Falls ja...da würde ich schon eingangs alles Laden, das Thema direkt nach dem Link in einem versteckten Container ausgeben...und beim Klick auf den Link diesen Container anzeigen.


----------



## nordi (2. Dezember 2009)

Ja, da kommen vielleicht noch ein, zwei Sachen dazu! Ich weiß aber nicht genau, wie man das macht mit den Containern.. hast du evtl einen Link für mich? Vielen Dank schonmal für deine Hilfe!


----------



## Sven Mintel (2. Dezember 2009)

Das ist eigentlich halbsowild...man muss per JS nur die style-Eigenschaft diplay ändern.

Hier mal ein Beispiel:

```
<script type="text/javascript">
function toggle(o)
{
  o.parentNode.lastChild.style.display=
    (o.parentNode.lastChild.style.display=='none')
      ?'block'
      :'none';
   return false;
}
</script>
<div>
  <a onclick="return toggle(this)" href="#">#1:Hier Name, Vorname, Titel</a>
  <div style="display:none">
    #1:hier der Rest
  </div></div>
<div>
  <a onclick="return toggle(this)" href="#">#2:Hier Name, Vorname, Titel</a>
  <div style="display:none">
    #2:hier der Rest
  </div></div>
<div>
  <a onclick="return toggle(this)" href="#">#3:Hier Name, Vorname, Titel</a>
  <div style="display:none">
    #3:hier der Rest
  </div></div>

</body>
```

Das innere <div> ist per display:none erstmal versteckt.
Beim Klick auf den Link wird eine Funktion aufgerufen(mit einem Zeiger auf den geklickten Link als Argument)

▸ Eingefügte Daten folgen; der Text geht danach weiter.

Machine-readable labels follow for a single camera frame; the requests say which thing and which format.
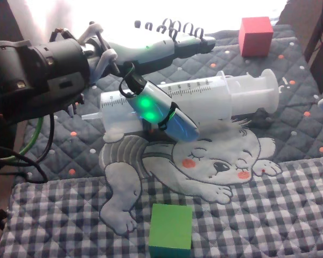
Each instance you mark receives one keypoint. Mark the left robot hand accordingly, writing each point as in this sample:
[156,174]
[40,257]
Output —
[150,53]

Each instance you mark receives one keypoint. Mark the large clear plastic syringe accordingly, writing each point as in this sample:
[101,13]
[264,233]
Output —
[204,99]

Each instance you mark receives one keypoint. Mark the dark brown furniture panel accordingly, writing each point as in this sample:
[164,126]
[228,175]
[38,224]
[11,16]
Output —
[312,32]
[2,18]

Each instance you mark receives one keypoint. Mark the red cube block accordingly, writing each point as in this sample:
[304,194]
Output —
[254,40]

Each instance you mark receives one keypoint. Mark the grey quilt with printed bear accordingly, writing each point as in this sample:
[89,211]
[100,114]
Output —
[258,215]

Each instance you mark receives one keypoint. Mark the green cube block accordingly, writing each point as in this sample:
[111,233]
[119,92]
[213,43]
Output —
[169,225]

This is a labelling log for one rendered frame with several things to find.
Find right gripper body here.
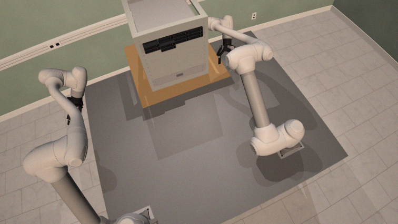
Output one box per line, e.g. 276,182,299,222
223,38,232,52

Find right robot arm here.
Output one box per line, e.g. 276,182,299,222
208,15,305,156

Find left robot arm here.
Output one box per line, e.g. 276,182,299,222
23,66,157,224

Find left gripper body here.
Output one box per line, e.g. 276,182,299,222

Die Funktion geht erst zum Elternknoten des Links(parentNode)....dann zu dessen letztem Kindknoten(lastChild) und ändert dessen display...das wars.

(Beachte, dass zwischen den beiden schliessenden </div>-Tags kein Leerzeichen/Zeilenunmbruch etc. steht...würde dort etwas stehen, wäre dies der letzte Kindknoten, und nicht das innere <div>)


----------



## nordi (2. Dezember 2009)

Ah super, hab es in den PHP-Code eingebaut und klappt super! Gibt es auch eine Möglichkeit, dass sich das Infofenster wieder schließt, wenn mein anderes aus der Liste öffnet? 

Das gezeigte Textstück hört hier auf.